* **WHAT TO DO**:
Copy every entry. Do not alter a single word.

++++ SUPPLIED DATA

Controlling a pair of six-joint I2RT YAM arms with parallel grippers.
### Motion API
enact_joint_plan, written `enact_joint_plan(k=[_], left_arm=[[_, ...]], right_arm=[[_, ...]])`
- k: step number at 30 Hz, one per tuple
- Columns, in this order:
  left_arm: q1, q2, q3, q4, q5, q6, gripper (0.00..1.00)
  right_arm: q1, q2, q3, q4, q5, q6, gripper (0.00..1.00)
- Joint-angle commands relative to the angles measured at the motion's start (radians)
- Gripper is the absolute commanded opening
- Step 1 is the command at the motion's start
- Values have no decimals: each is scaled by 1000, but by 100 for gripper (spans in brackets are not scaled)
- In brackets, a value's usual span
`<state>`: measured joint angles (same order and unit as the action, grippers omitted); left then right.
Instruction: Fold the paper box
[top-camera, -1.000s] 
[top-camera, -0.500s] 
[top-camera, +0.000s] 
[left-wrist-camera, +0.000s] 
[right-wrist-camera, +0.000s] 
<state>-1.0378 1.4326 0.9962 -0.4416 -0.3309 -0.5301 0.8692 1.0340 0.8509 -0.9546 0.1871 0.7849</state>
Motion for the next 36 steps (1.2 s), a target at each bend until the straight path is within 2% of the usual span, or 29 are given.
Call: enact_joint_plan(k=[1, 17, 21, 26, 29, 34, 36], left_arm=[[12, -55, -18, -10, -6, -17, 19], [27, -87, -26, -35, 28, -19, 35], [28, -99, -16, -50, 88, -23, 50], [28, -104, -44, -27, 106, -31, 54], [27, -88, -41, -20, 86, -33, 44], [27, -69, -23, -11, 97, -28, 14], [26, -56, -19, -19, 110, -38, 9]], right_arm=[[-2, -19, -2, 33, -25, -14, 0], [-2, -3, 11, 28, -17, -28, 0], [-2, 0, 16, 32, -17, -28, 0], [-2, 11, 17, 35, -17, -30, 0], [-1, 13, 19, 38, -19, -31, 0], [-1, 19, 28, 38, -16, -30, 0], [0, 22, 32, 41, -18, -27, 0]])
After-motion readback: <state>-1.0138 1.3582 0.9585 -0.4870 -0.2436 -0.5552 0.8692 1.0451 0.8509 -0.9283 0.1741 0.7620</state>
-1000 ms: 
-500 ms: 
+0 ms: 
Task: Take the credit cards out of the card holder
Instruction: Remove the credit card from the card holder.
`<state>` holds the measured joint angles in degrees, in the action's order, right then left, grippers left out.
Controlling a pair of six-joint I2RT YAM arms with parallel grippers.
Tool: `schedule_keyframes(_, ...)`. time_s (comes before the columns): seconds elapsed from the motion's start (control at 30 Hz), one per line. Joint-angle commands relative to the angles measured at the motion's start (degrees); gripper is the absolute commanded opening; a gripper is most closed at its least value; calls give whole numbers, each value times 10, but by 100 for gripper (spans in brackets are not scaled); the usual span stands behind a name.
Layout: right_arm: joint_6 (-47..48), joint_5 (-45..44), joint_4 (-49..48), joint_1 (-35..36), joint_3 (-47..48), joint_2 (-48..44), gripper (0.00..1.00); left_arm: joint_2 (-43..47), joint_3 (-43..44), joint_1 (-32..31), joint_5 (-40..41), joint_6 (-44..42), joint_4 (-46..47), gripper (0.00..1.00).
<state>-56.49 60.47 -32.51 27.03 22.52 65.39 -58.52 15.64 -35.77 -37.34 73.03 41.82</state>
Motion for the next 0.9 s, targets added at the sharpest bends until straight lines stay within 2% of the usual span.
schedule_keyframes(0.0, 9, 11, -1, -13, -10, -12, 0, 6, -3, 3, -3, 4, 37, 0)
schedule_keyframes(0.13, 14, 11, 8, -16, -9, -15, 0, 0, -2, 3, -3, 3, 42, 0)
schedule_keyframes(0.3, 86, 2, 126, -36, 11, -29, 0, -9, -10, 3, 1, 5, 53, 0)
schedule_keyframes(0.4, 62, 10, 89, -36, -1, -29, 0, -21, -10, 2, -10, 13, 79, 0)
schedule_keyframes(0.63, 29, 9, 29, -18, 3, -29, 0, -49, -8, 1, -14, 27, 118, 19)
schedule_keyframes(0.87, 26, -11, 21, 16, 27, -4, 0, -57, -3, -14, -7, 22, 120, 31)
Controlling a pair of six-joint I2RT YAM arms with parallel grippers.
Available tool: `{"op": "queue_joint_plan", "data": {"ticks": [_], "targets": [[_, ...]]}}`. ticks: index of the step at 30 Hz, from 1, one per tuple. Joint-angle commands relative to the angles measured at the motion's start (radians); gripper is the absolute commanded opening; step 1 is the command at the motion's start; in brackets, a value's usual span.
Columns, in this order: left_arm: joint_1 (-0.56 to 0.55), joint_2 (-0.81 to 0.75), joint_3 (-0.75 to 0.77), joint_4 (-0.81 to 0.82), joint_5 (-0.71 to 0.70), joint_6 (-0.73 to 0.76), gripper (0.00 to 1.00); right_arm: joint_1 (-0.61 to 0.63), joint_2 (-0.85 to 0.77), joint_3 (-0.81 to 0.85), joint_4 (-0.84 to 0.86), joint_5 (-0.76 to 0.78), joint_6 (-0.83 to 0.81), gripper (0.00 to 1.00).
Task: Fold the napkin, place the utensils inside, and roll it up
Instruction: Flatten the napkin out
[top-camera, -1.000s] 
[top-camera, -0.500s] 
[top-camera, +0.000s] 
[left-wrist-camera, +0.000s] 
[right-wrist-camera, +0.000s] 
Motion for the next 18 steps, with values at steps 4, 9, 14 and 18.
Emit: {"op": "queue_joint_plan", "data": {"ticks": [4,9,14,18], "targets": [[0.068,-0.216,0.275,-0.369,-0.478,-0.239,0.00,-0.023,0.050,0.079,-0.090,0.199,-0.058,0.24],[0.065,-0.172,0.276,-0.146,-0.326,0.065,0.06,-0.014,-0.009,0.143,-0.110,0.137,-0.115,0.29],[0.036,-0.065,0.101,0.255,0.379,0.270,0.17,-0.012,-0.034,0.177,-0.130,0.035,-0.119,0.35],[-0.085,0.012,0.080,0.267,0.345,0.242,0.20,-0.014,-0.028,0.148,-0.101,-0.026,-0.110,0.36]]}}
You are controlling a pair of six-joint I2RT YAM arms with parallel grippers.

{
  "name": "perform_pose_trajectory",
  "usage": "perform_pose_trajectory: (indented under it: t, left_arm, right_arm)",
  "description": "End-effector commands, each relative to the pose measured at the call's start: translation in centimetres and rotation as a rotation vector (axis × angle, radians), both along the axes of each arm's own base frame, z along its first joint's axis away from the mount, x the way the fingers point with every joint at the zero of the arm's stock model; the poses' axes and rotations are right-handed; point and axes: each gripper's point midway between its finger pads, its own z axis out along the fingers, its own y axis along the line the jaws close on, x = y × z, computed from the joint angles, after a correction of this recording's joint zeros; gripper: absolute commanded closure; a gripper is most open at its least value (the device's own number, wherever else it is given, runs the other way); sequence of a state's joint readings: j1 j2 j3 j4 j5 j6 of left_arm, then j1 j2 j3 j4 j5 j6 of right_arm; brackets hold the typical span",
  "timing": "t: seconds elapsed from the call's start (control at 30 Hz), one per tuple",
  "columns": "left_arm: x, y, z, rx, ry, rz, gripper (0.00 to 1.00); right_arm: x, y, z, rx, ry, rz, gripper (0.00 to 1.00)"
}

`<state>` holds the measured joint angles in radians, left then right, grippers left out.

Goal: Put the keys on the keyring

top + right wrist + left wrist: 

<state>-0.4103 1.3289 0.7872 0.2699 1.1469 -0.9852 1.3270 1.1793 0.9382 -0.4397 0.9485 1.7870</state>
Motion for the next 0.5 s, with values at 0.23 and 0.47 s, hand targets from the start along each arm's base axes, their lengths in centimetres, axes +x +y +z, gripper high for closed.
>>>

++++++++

* **OUTPUT FOR THIS EXERCISE**:
Controlling a pair of six-joint I2RT YAM arms with parallel grippers.
### Motion API
enact_joint_plan, written `enact_joint_plan(k=[_], left_arm=[[_, ...]], right_arm=[[_, ...]])`
- k: step number at 30 Hz, one per tuple
- Columns, in this order:
  left_arm: q1, q2, q3, q4, q5, q6, gripper (0.00..1.00)
  right_arm: q1, q2, q3, q4, q5, q6, gripper (0.00..1.00)
- Joint-angle commands relative to the angles measured at the motion's start (radians)
- Gripper is the absolute commanded opening
- Step 1 is the command at the motion's start
- Values have no decimals: each is scaled by 1000, but by 100 for gripper (spans in brackets are not scaled)
- In brackets, a value's usual span
`<state>`: measured joint angles (same order and unit as the action, grippers omitted); left then right.
Instruction: Fold the paper box
[top-camera, -1.000s] 
[top-camera, -0.500s] 
[top-camera, +0.000s] 
[left-wrist-camera, +0.000s] 
[right-wrist-camera, +0.000s] 
<state>-1.0378 1.4326 0.9962 -0.4416 -0.3309 -0.5301 0.8692 1.0340 0.8509 -0.9546 0.1871 0.7849</state>
Motion for the next 36 steps (1.2 s), a target at each bend until the straight path is within 2% of the usual span, or 29 are given.
Call: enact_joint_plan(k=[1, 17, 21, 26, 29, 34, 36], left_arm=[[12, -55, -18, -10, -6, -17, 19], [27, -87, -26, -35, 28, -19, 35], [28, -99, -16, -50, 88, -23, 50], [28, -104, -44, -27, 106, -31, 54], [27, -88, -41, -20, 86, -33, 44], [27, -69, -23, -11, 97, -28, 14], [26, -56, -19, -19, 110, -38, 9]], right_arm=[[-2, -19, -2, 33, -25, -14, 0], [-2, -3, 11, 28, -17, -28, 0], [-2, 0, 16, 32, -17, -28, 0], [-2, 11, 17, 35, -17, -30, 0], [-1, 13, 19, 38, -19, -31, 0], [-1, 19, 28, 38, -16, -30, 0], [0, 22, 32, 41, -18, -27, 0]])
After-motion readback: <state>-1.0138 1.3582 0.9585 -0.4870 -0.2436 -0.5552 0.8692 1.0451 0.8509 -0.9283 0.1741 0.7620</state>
-1000 ms: 
-500 ms: 
+0 ms: 
Task: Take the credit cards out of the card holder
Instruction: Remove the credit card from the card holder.
`<state>` holds the measured joint angles in degrees, in the action's order, right then left, grippers left out.
Controlling a pair of six-joint I2RT YAM arms with parallel grippers.
Tool: `schedule_keyframes(_, ...)`. time_s (comes before the columns): seconds elapsed from the motion's start (control at 30 Hz), one per line. Joint-angle commands relative to the angles measured at the motion's start (degrees); gripper is the absolute commanded opening; a gripper is most closed at its least value; calls give whole numbers, each value times 10, but by 100 for gripper (spans in brackets are not scaled); the usual span stands behind a name.
Layout: right_arm: joint_6 (-47..48), joint_5 (-45..44), joint_4 (-49..48), joint_1 (-35..36), joint_3 (-47..48), joint_2 (-48..44), gripper (0.00..1.00); left_arm: joint_2 (-43..47), joint_3 (-43..44), joint_1 (-32..31), joint_5 (-40..41), joint_6 (-44..42), joint_4 (-46..47), gripper (0.00..1.00).
<state>-56.49 60.47 -32.51 27.03 22.52 65.39 -58.52 15.64 -35.77 -37.34 73.03 41.82</state>
Motion for the next 0.9 s, targets added at the sharpest bends until straight lines stay within 2% of the usual span.
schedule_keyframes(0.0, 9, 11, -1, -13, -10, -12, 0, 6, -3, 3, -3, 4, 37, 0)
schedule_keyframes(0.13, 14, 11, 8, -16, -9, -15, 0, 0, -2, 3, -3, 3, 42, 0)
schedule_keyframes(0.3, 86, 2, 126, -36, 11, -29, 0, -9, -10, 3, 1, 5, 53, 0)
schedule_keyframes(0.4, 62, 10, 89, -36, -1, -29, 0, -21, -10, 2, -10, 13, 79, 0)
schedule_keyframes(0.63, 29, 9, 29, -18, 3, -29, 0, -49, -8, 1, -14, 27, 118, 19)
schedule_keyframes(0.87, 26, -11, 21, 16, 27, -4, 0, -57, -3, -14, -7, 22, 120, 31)
Controlling a pair of six-joint I2RT YAM arms with parallel grippers.
Available tool: `{"op": "queue_joint_plan", "data": {"ticks": [_], "targets": [[_, ...]]}}`. ticks: index of the step at 30 Hz, from 1, one per tuple. Joint-angle commands relative to the angles measured at the motion's start (radians); gripper is the absolute commanded opening; step 1 is the command at the motion's start; in brackets, a value's usual span.
Columns, in this order: left_arm: joint_1 (-0.56 to 0.55), joint_2 (-0.81 to 0.75), joint_3 (-0.75 to 0.77), joint_4 (-0.81 to 0.82), joint_5 (-0.71 to 0.70), joint_6 (-0.73 to 0.76), gripper (0.00 to 1.00); right_arm: joint_1 (-0.61 to 0.63), joint_2 (-0.85 to 0.77), joint_3 (-0.81 to 0.85), joint_4 (-0.84 to 0.86), joint_5 (-0.76 to 0.78), joint_6 (-0.83 to 0.81), gripper (0.00 to 1.00).
Task: Fold the napkin, place the utensils inside, and roll it up
Instruction: Flatten the napkin out
[top-camera, -1.000s] 
[top-camera, -0.500s] 
[top-camera, +0.000s] 
[left-wrist-camera, +0.000s] 
[right-wrist-camera, +0.000s] 
Motion for the next 18 steps, with values at steps 4, 9, 14 and 18.
Emit: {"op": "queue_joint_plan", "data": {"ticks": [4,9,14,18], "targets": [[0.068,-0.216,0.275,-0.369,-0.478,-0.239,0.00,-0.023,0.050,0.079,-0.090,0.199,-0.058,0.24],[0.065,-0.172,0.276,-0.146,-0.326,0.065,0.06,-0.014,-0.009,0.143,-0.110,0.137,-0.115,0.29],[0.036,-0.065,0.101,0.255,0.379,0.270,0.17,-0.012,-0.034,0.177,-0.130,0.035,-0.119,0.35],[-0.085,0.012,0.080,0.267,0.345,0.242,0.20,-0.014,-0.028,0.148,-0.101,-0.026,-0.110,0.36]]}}
You are controlling a pair of six-joint I2RT YAM arms with parallel grippers.

{
  "name": "perform_pose_trajectory",
  "usage": "perform_pose_trajectory: (indented under it: t, left_arm, right_arm)",
  "description": "End-effector commands, each relative to the pose measured at the call's start: translation in centimetres and rotation as a rotation vector (axis × angle, radians), both along the axes of each arm's own base frame, z along its first joint's axis away from the mount, x the way the fingers point with every joint at the zero of the arm's stock model; the poses' axes and rotations are right-handed; point and axes: each gripper's point midway between its finger pads, its own z axis out along the fingers, its own y axis along the line the jaws close on, x = y × z, computed from the joint angles, after a correction of this recording's joint zeros; gripper: absolute commanded closure; a gripper is most open at its least value (the device's own number, wherever else it is given, runs the other way); sequence of a state's joint readings: j1 j2 j3 j4 j5 j6 of left_arm, then j1 j2 j3 j4 j5 j6 of right_arm; brackets hold the typical span",
  "timing": "t: seconds elapsed from the call's start (control at 30 Hz), one per tuple",
  "columns": "left_arm: x, y, z, rx, ry, rz, gripper (0.00 to 1.00); right_arm: x, y, z, rx, ry, rz, gripper (0.00 to 1.00)"
}

`<state>` holds the measured joint angles in radians, left then right, grippers left out.

Goal: Put the keys on the keyring

top + right wrist + left wrist: 

<state>-0.4103 1.3289 0.7872 0.2699 1.1469 -0.9852 1.3270 1.1793 0.9382 -0.4397 0.9485 1.7870</state>
Motion for the next 0.5 s, with values at 0.23 and 0.47 s, hand targets from the start along each arm's base axes, their lengths in centimetres, axes +x +y +z, gripper high for closed.
>>>

What came before is the finished answer.